*Task objective:* Copy out the data that comes next, character for character, and leave the images aside.

*** Raw data ***

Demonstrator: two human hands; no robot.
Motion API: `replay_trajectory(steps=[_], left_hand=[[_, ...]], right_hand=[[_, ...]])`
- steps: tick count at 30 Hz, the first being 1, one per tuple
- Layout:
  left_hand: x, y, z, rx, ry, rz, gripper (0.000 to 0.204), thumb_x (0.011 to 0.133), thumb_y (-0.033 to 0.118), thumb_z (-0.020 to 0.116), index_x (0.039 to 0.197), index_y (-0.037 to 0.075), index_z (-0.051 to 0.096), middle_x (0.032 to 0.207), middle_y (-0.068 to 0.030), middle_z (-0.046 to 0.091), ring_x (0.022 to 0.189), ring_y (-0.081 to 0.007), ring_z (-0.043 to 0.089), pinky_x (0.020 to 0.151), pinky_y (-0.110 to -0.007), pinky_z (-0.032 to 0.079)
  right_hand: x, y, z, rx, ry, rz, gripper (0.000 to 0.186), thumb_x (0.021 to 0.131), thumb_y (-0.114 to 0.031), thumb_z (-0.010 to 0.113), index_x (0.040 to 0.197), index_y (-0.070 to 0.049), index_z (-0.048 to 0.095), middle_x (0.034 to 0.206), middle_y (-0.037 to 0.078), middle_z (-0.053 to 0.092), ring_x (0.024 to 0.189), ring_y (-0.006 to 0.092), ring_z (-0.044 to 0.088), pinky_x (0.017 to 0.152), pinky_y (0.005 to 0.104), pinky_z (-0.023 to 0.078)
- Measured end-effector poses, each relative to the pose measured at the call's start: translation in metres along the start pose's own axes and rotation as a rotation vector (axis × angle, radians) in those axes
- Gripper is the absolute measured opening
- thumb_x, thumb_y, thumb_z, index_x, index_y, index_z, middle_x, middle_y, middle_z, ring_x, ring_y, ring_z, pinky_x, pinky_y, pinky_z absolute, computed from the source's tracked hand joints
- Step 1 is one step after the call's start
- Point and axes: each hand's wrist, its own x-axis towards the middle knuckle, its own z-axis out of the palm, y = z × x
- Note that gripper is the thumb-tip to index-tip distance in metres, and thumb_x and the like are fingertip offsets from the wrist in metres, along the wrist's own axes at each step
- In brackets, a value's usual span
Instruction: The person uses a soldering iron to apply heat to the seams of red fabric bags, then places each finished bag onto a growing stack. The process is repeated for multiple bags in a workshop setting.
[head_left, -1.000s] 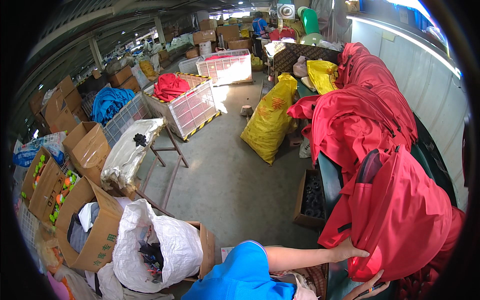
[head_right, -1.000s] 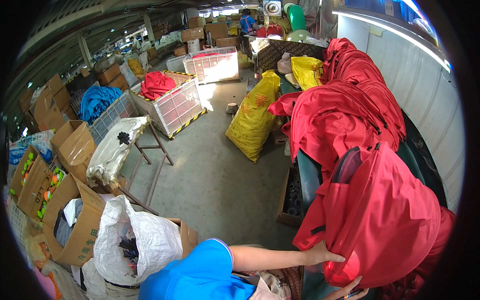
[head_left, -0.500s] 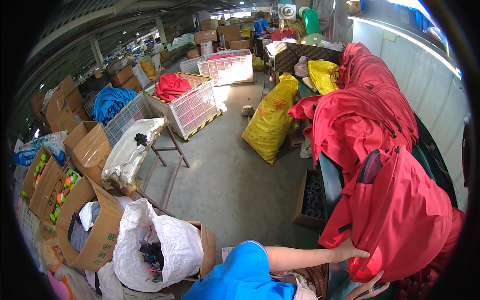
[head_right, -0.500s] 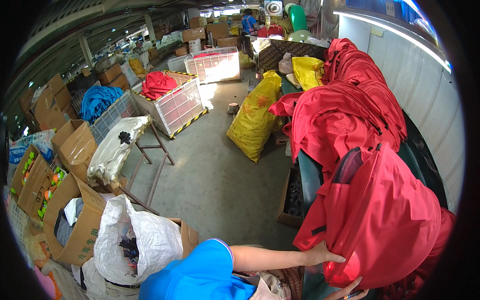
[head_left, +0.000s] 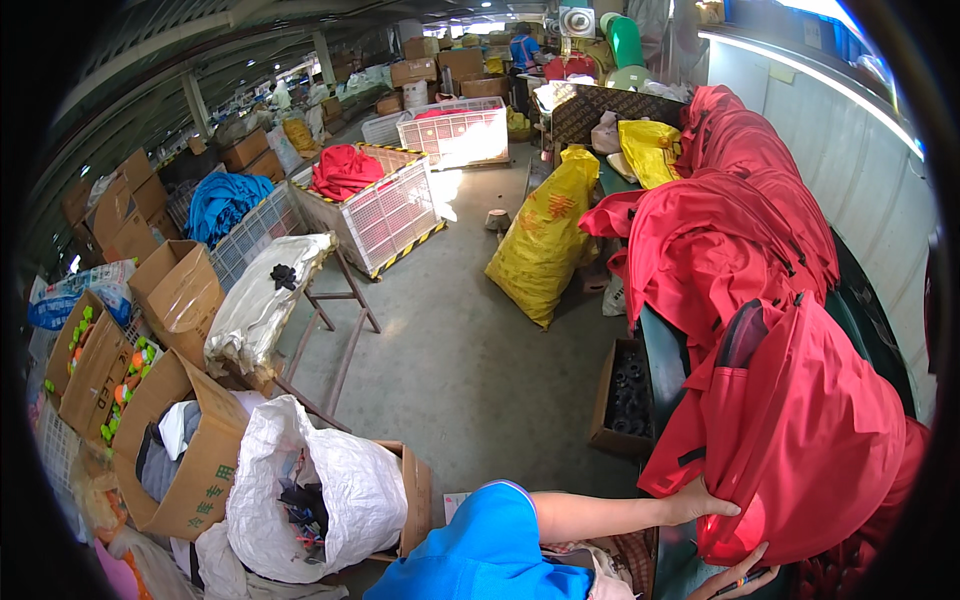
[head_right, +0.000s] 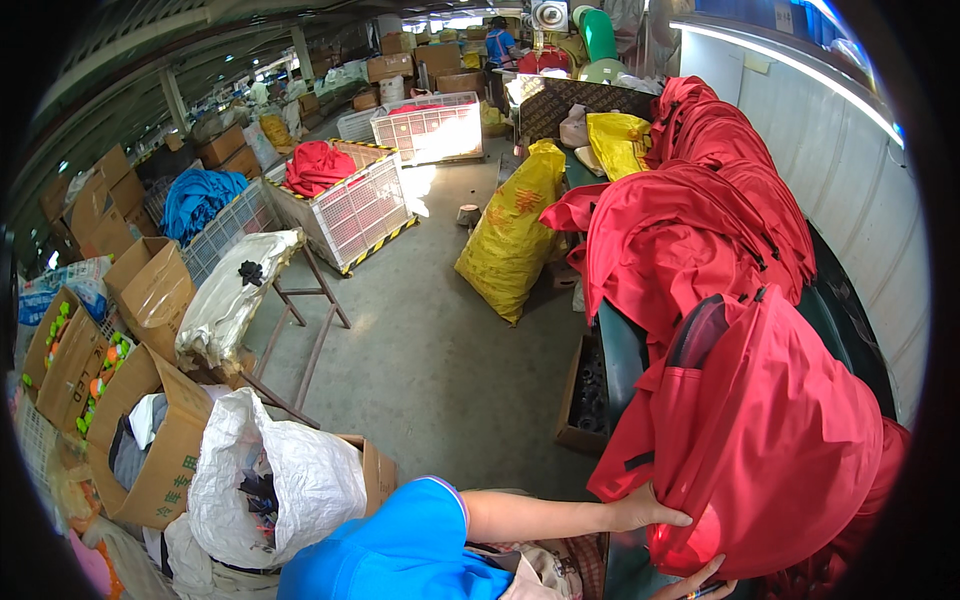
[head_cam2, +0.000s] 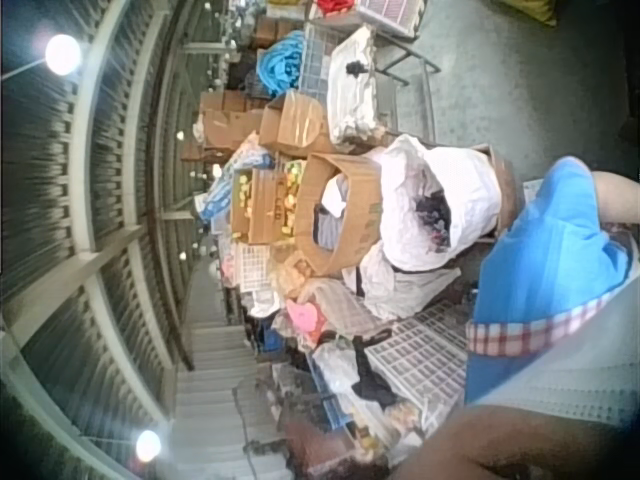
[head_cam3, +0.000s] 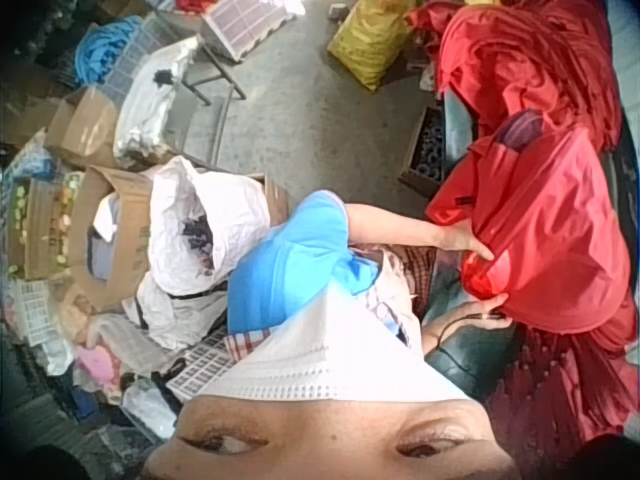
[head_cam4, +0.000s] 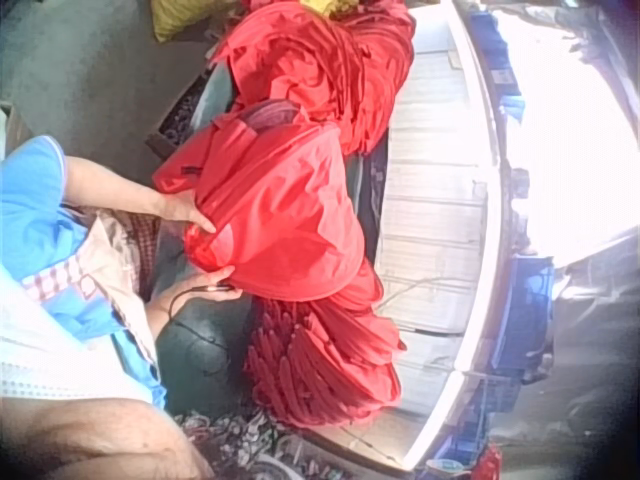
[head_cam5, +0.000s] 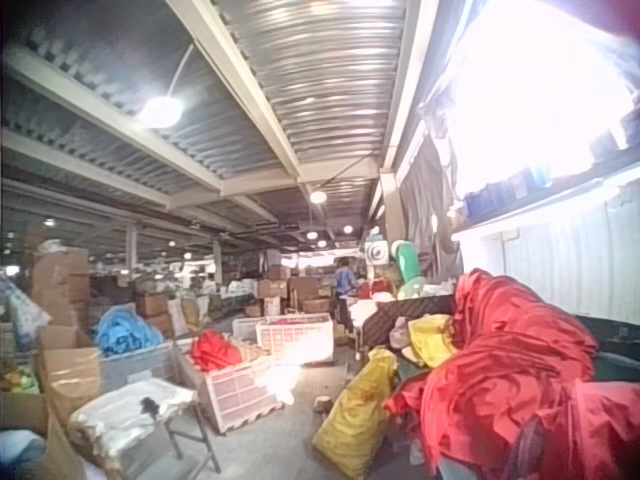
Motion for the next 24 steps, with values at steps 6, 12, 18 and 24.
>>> replay_trajectory(steps=[6, 12, 18, 24], left_hand=[[-0.0005, 0.0012, 0.0017, 0.023, 0.004, -0.011, 0.096, 0.078, 0.020, 0.084, 0.153, 0.000, 0.028, 0.153, -0.0139, 0.044, 0.142, -0.0238, 0.043, 0.118, -0.038, 0.036], [-0.0011, 0.0027, 0.0012, 0.008, 0.014, -0.029, 0.098, 0.077, 0.021, 0.085, 0.153, 0.000, 0.027, 0.153, -0.0141, 0.043, 0.142, -0.0242, 0.042, 0.119, -0.038, 0.036], [-0.0012, 0.0027, 0.0018, 0.000, 0.016, -0.025, 0.099, 0.077, 0.021, 0.086, 0.154, 0.001, 0.027, 0.154, -0.0140, 0.042, 0.143, -0.0244, 0.041, 0.119, -0.038, 0.036], [-0.0012, 0.0044, 0.0026, 0.005, 0.019, -0.044, 0.101, 0.076, 0.020, 0.087, 0.154, 0.001, 0.026, 0.154, -0.0141, 0.042, 0.143, -0.0246, 0.042, 0.119, -0.038, 0.035]], right_hand=[[0.0009, 0.0004, 0.0027, 0.027, 0.017, 0.018, 0.038, 0.094, -0.015, 0.074, 0.127, -0.002, 0.061, 0.122, 0.026, 0.062, 0.099, 0.0371, 0.067, 0.083, 0.0418, 0.057], [0.0011, 0.0020, 0.0045, 0.046, 0.012, 0.040, 0.040, 0.094, -0.016, 0.074, 0.128, -0.001, 0.060, 0.123, 0.026, 0.062, 0.101, 0.0364, 0.066, 0.085, 0.0419, 0.057], [0.0010, 0.0030, 0.0063, 0.062, 0.008, 0.056, 0.041, 0.094, -0.017, 0.074, 0.128, -0.001, 0.060, 0.124, 0.025, 0.061, 0.103, 0.0357, 0.065, 0.087, 0.0420, 0.056], [0.0008, 0.0040, 0.0079, 0.085, 0.005, 0.076, 0.042, 0.094, -0.018, 0.074, 0.129, 0.000, 0.059, 0.125, 0.025, 0.060, 0.105, 0.0350, 0.065, 0.089, 0.0422, 0.055]])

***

*Response to this task:*
Demonstrator: two human hands; no robot.
Motion API: `replay_trajectory(steps=[_], left_hand=[[_, ...]], right_hand=[[_, ...]])`
- steps: tick count at 30 Hz, the first being 1, one per tuple
- Layout:
  left_hand: x, y, z, rx, ry, rz, gripper (0.000 to 0.204), thumb_x (0.011 to 0.133), thumb_y (-0.033 to 0.118), thumb_z (-0.020 to 0.116), index_x (0.039 to 0.197), index_y (-0.037 to 0.075), index_z (-0.051 to 0.096), middle_x (0.032 to 0.207), middle_y (-0.068 to 0.030), middle_z (-0.046 to 0.091), ring_x (0.022 to 0.189), ring_y (-0.081 to 0.007), ring_z (-0.043 to 0.089), pinky_x (0.020 to 0.151), pinky_y (-0.110 to -0.007), pinky_z (-0.032 to 0.079)
  right_hand: x, y, z, rx, ry, rz, gripper (0.000 to 0.186), thumb_x (0.021 to 0.131), thumb_y (-0.114 to 0.031), thumb_z (-0.010 to 0.113), index_x (0.040 to 0.197), index_y (-0.070 to 0.049), index_z (-0.048 to 0.095), middle_x (0.034 to 0.206), middle_y (-0.037 to 0.078), middle_z (-0.053 to 0.092), ring_x (0.024 to 0.189), ring_y (-0.006 to 0.092), ring_z (-0.044 to 0.088), pinky_x (0.017 to 0.152), pinky_y (0.005 to 0.104), pinky_z (-0.023 to 0.078)
- Measured end-effector poses, each relative to the pose measured at the call's start: translation in metres along the start pose's own axes and rotation as a rotation vector (axis × angle, radians) in those axes
- Gripper is the absolute measured opening
- thumb_x, thumb_y, thumb_z, index_x, index_y, index_z, middle_x, middle_y, middle_z, ring_x, ring_y, ring_z, pinky_x, pinky_y, pinky_z absolute, computed from the source's tracked hand joints
- Step 1 is one step after the call's start
- Point and axes: each hand's wrist, its own x-axis towards the middle knuckle, its own z-axis out of the palm, y = z × x
- Note that gripper is the thumb-tip to index-tip distance in metres, and thumb_x and the like are fingertip offsets from the wrist in metres, along the wrist's own axes at each step
- In brackets, a value's usual span
Instruction: The person uses a soldering iron to apply heat to the seams of red fabric bags, then places each finished bag onto a growing stack. The process is repeated for multiple bags in a workshop setting.
[head_left, -1.000s] 
[head_right, -1.000s] 
[head_left, -0.500s] 
[head_right, -0.500s] 
[head_left, +0.000s] 
[head_right, +0.000s] 
[head_cam2, +0.000s] 
[head_cam3, +0.000s] 
[head_cam4, +0.000s] 
[head_cam5, +0.000s] 
Motion for the next 24 steps, with values at steps 6, 12, 18 and 24.
>>> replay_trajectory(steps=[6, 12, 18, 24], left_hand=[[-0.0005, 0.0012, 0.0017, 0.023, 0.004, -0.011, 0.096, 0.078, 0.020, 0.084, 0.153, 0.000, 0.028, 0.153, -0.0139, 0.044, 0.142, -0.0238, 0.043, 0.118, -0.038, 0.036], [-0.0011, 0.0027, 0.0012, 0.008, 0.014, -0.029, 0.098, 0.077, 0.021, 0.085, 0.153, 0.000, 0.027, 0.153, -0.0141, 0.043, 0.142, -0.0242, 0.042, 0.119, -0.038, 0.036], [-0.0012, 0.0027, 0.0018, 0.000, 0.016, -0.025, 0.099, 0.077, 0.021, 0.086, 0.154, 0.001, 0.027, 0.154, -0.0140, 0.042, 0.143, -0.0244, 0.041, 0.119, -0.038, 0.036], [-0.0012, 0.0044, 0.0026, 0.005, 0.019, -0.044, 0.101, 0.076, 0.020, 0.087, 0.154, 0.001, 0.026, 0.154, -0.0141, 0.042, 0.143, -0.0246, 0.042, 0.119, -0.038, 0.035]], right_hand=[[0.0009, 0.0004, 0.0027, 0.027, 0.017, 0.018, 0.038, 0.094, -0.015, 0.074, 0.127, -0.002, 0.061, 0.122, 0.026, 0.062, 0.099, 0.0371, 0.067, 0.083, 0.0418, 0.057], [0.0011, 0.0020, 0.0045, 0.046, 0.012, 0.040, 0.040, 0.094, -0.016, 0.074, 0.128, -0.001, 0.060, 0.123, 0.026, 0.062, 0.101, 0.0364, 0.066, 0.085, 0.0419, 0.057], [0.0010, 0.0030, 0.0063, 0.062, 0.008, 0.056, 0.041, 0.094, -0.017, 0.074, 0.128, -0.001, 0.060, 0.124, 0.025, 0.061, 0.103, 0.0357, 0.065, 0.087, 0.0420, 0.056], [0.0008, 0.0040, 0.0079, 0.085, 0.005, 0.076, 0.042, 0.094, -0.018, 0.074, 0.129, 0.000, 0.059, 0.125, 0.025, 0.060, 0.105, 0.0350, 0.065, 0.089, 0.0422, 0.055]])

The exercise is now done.